[Provided data — start]

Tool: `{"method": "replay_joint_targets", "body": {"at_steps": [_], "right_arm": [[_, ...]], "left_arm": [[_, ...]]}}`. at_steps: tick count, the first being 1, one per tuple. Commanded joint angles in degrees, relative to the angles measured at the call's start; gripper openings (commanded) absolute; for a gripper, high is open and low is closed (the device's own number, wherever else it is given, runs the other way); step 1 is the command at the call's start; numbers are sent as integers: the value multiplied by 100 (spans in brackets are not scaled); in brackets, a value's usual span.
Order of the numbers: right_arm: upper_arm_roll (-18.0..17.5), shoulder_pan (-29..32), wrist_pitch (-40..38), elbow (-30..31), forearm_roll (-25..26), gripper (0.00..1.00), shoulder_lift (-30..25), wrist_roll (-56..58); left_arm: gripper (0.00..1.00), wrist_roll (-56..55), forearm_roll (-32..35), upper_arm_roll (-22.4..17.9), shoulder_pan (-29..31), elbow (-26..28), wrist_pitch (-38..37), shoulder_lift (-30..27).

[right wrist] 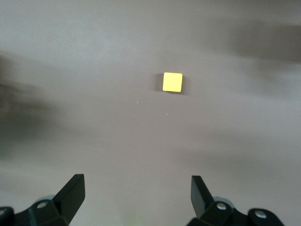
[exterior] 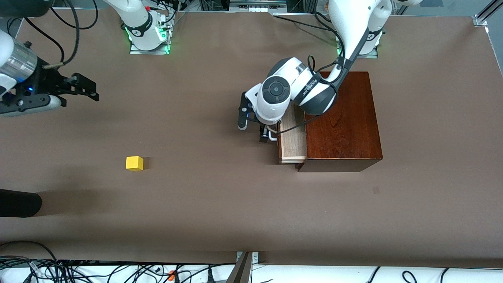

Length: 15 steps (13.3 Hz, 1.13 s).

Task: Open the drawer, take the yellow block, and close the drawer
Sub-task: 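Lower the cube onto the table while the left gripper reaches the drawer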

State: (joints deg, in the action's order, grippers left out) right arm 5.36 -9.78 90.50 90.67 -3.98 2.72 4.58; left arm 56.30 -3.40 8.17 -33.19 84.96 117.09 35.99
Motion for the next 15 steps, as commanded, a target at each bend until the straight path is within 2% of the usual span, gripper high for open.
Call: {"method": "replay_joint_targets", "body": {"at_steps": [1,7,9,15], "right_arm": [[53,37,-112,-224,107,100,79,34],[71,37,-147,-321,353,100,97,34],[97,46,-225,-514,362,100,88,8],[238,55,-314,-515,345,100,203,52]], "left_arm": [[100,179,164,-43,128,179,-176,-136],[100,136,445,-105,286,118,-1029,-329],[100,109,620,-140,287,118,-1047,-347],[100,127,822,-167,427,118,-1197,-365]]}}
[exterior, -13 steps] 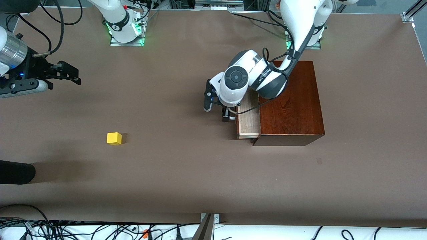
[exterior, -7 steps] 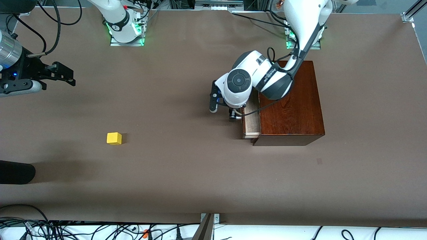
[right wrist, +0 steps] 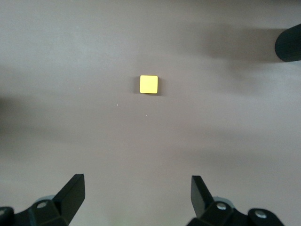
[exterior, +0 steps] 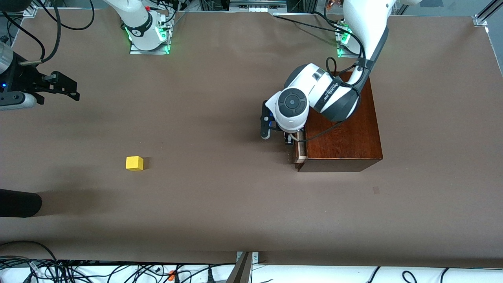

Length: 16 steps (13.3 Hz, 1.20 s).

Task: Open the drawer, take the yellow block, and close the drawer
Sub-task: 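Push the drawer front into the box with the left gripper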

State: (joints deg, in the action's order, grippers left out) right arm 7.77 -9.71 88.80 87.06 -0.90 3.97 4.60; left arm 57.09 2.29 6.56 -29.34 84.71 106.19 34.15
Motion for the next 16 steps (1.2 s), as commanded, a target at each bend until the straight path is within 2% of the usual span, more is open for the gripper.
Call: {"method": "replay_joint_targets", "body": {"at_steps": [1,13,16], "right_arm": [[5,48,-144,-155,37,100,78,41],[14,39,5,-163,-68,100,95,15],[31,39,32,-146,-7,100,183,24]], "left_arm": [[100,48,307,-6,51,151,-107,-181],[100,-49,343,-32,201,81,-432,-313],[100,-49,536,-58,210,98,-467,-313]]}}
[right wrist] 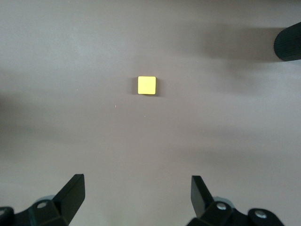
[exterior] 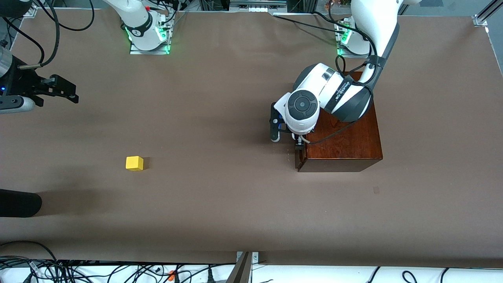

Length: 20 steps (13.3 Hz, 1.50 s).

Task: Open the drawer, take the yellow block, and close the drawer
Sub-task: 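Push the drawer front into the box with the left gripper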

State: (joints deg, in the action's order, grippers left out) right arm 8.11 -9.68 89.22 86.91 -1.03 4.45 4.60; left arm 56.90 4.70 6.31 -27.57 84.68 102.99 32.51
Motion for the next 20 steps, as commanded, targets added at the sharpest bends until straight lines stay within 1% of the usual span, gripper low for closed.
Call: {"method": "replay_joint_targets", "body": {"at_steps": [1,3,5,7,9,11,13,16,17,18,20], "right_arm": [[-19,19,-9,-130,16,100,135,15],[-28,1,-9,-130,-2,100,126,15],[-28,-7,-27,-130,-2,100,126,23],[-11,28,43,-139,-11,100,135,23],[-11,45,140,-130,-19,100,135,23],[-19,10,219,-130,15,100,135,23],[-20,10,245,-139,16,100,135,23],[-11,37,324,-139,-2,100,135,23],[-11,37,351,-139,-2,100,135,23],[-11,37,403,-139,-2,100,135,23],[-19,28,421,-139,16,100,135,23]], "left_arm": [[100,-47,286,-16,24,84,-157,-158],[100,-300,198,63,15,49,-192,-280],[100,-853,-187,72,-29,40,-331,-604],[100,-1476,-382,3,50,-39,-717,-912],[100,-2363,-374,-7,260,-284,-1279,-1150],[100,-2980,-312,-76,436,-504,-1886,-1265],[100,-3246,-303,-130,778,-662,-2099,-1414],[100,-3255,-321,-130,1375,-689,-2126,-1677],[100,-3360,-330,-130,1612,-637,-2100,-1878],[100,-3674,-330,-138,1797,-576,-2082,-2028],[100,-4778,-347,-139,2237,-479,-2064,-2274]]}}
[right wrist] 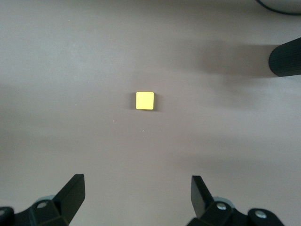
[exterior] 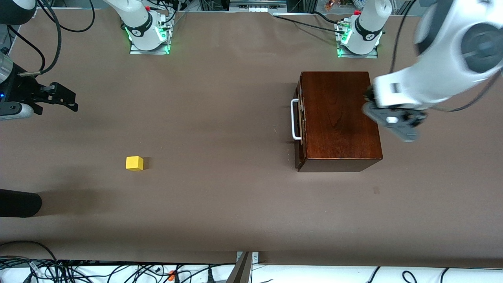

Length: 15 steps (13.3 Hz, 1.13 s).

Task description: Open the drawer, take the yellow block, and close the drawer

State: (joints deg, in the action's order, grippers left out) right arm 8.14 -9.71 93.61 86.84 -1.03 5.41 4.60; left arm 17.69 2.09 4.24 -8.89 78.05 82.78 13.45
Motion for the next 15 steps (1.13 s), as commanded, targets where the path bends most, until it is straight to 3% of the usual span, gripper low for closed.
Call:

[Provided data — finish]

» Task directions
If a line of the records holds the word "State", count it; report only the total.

» Reply to the exercise
4